Since we don't know the true weather state sequence, we will sum over all possible state sequences, weighted by probability.

First, note that the joint probability $p(O,Q)$ just multiplies all the transitions $A$ and $B$:
$$
p(O, Q) = p(O \mid Q) \times p(Q) = \prod_i^T p(o_i \mid q_i) \times \prod_i^T p(q_i \mid q_{i-1})
$$

![icj](https://github.com/tulane-cmps6730/main/blob/main/lec/sequence/figs/icecream_joint.png?raw=1)

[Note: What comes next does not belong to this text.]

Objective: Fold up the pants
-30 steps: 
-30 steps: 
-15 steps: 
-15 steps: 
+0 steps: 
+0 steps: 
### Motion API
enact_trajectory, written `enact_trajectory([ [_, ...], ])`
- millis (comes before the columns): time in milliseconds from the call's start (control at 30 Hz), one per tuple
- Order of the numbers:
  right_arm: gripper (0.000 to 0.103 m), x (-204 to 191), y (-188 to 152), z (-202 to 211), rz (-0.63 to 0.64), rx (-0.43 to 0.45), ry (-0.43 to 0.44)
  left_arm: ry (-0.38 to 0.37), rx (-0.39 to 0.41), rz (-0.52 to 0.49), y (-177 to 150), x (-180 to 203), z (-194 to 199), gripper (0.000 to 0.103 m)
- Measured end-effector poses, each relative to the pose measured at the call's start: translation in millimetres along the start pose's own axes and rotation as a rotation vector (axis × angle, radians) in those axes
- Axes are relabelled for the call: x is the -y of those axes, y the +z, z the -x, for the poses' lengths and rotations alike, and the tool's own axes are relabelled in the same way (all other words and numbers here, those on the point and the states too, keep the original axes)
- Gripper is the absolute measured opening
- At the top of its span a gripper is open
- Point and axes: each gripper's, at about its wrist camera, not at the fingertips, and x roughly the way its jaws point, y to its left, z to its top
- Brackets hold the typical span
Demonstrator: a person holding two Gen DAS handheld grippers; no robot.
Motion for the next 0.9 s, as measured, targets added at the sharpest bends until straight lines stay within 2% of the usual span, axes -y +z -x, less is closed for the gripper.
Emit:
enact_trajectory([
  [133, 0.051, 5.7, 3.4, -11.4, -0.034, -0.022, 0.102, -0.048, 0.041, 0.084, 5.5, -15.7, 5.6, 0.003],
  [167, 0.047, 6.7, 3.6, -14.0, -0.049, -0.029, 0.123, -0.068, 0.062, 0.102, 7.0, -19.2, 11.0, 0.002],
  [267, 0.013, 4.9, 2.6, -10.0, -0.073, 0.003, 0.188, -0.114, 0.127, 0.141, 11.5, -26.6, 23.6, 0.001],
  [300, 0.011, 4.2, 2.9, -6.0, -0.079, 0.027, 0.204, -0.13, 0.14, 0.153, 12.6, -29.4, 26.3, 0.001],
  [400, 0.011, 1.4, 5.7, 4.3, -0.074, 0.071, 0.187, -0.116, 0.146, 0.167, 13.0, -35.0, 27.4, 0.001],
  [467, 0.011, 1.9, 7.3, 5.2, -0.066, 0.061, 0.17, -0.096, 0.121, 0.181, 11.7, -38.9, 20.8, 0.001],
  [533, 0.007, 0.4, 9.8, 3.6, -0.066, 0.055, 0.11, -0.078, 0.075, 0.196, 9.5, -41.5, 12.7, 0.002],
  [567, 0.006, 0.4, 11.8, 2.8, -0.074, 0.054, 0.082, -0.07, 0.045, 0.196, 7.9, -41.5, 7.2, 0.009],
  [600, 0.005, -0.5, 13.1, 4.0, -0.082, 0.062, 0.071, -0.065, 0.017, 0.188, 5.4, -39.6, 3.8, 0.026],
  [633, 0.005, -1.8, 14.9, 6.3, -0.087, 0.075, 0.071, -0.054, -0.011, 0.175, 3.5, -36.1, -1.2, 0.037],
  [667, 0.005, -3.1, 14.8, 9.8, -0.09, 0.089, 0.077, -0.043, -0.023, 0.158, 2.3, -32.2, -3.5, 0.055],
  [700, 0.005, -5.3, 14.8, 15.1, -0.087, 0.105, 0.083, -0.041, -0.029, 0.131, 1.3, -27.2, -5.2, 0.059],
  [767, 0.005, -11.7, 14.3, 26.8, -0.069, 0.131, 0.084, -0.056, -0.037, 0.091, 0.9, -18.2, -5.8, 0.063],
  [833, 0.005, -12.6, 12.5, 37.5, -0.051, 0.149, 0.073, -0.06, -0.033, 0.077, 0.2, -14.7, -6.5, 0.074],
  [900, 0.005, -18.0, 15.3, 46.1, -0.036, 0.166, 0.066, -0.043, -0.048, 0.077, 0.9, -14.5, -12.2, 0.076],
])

To compute $p(O)$ from $p(O, Q)$, recall the notion of *marginalization* in probability:

$$p(x=x_j) = \sum_{y_i} p(x=x_j,y=y_i)$$  

E.g., if $x=1$ means a student passed test 1, and $y=1$ means a student passed test 2,  
then the probability that a student passes test 1 is:

$$
p(x=1) = p(x=1,y=0) + p(x=1,y=1)
$$

<br>

We will use marginalization to sum over possible state sequences, to compute the probability of the observation sequence.

$$
p(O) = \sum_Q p(O, Q) = \sum_Q p(O \mid Q) p(Q)
$$
- last step by chain rule: $p(X,Y) = p(X \mid Y) p(Y)$  


<br>
Back to the ice cream example:

$$ p(\{3, 1, 3\}) = p(\{3, 1, 3\}, \{C, C, C\}) + p(\{3, 1, 3\}, \{C, C, H\}) + \ldots $$  
$$ + p(\{3, 1, 3\}, \{H, H, C\}) + p(\{3, 1, 3\}, \{H, H, H\}) $$


**Problem with this approach**: If we have $N$ states and $T$ observations, how many possible hidden sequences must we sum over?

<br><br><br><br>
$$N^T$$

<br><br><br>
Is there a polynomial time algorithm?
<br><br>
Yes: Dynamic programming to the rescue.
- There is a lot of duplicate work in the summation above.
- We will store intermediate values as we scan the input from left to right.
<br><br>


#### Forward algorithm

##### Forward Trellis
Stores observation probabilities up to time step $t$

- $\alpha_t(j)=$ the probability of being in state $j$ after seeing the first $t$ observations  
  &nbsp;&nbsp;&nbsp;&nbsp;&nbsp;&nbsp;&nbsp;&nbsp;$=p(o_1\ldots o_t, q_t=j \mid \lambda) = \sum_{i=1}^N \alpha_{t-1}(i)a_{ij}b_j(o_t)$
  - $\alpha_{t-1}(i)$ the previous forward path probability
  - $a_{ij}$ the transition probability from previous state $i$ to current state $j$
  - $b_j(o_t)$ the likelihood of the observation at time $t$ $p(o_t \mid q_j$)
<br><br>
- E.g., $\alpha_2(H)$ computes forward probability of being in state H at time 2 having generated the partial observation $\{3, 1\}$
  - Generate two next steps:
    - $\alpha_1(H) \times p(H \mid H) \times p(1 \mid H)$ (if previous state was $H$)
    - $\alpha_1(C) \times p(H \mid C) \times p(1 \mid H)$ (if previous state was $C$)
    
![trellis](https://github.com/tulane-cmps6730/main/blob/main/lec/sequence/figs/trellis.png?raw=1)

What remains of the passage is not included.